Today we are going to look at sargable queries. You might ask yourself, what is this weird term sargable. Sargable comes from searchable argument, sometimes also referred as Search ARGument ABLE. What that means is that the query will be able to use an index, a seek will be performed instead of a scan. In general any time you have a function wrapped around a column, an index won't be used
Some examples that are not sargable
WHERE LEFT(Name,1) = 'S'
WHERE Year(SomeDate) = 2012
WHERE OrderID * 3 = 33000
Those three should be rewritten like this in order to become sargable
WHERE Name LIKE 'S%'
WHERE SomeDate >= '20120101' AND SomeDate < '20130101'
WHERE OrderID = 33000/3
Let's create a table, insert some data so that we can look at the execution plan
Create this simple table
CREATE TABLE Test(SomeID varchar(100))
Let's insert some data that will start with a letter followed by some digits
INSERT Test
SELECT LEFT(v2.type,1) +RIGHT('0000' + CONVERT(varchar(4),v1.number),4)

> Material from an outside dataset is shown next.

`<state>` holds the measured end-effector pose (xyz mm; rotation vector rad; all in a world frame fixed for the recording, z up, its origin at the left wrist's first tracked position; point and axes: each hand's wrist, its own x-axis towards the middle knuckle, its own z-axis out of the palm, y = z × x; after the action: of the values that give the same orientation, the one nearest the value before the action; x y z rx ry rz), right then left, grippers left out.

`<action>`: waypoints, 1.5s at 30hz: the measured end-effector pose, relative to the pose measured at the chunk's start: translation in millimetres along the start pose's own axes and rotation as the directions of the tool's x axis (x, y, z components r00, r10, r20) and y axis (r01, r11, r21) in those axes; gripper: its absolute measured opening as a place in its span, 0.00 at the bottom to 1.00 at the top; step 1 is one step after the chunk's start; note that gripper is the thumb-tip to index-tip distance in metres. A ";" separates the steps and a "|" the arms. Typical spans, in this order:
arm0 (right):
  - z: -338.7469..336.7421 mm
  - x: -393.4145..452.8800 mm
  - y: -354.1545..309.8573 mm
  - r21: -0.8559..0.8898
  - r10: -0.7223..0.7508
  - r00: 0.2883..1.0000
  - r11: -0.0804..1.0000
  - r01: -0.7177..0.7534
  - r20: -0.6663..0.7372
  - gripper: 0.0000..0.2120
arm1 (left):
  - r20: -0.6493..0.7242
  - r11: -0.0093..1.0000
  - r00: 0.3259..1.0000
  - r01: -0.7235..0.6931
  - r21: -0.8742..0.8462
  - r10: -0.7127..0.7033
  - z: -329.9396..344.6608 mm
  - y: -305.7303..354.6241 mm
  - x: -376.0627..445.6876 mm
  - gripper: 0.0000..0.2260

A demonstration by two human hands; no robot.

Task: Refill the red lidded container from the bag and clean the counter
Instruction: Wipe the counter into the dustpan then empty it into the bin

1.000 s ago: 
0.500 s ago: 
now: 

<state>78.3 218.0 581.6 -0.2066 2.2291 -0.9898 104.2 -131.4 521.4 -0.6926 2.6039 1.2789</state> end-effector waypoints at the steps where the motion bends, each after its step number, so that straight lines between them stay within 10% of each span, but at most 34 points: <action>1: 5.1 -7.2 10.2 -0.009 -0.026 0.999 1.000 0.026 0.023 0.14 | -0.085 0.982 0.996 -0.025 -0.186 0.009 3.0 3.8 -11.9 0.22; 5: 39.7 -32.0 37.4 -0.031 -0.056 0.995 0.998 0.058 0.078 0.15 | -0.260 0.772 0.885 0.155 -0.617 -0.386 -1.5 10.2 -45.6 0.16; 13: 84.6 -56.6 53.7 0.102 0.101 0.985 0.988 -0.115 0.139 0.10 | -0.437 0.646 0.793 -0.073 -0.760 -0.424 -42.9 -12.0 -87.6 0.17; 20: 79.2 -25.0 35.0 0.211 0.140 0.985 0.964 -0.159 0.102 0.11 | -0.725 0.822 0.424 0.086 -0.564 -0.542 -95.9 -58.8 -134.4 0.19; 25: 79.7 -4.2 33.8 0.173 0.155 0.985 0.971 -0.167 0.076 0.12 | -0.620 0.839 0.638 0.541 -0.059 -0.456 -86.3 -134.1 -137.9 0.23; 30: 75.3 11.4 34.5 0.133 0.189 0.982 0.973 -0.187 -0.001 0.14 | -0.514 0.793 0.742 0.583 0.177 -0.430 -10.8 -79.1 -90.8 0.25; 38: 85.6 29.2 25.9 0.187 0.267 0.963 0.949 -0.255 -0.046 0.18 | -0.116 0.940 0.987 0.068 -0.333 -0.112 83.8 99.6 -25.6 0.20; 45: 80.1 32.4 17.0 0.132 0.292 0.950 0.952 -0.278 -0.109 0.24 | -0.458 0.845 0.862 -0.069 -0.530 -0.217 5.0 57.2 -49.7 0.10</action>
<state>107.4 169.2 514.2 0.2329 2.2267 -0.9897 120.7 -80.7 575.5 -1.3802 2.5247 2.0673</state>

FROM master..spt_values v1
CROSS JOIN (SELECT DISTINCT LEFT(type,1) AS type
FROM master..spt_values) v2
WHERE v1.type = 'p'
That insert should have generated 32768 rows
Now create this index on that table
CREATE CLUSTERED INDEX cx_test ON Test(SomeID)
Let's take a look at the execution plan, hit CTRL + M, this will add the execution plan once the query is done running
SELECT * FROM Test
WHERE SomeID LIKE 's%'
SELECT * FROM Test
WHERE LEFT(SomeID,1) = 's'
Here is what the plans looks like
As you can see it is 9% versus 91% between the two queries, that is a big difference
Hit CTRL + M again to disable the inclusion of the plan
Run this codeblock, it will give you the plans in a text format
SET SHOWPLAN_TEXT ON
GO
SELECT * FROM Test
WHERE SomeID LIKE 's%'
SELECT * FROM Test
WHERE LEFT(SomeID,1) = 's'
GO
SET SHOWPLAN_TEXT OFF
GO
Here are the two plans
|--Clustered Index Seek(OBJECT:([master].[dbo].[Test].[cx_test]),
SEEK:([master].[dbo].[Test].[SomeID] >= 'Rþ' AND [master].[dbo].[Test].[SomeID] < 'T'),
WHERE:([master].[dbo].[Test].[SomeID] like 's%') ORDERED FORWARD)
|--Clustered Index Scan(OBJECT:([master].[dbo].[Test].[cx_test]),
WHERE:(substring([master].[dbo].[Test].[SomeID],(1),(1))='s'))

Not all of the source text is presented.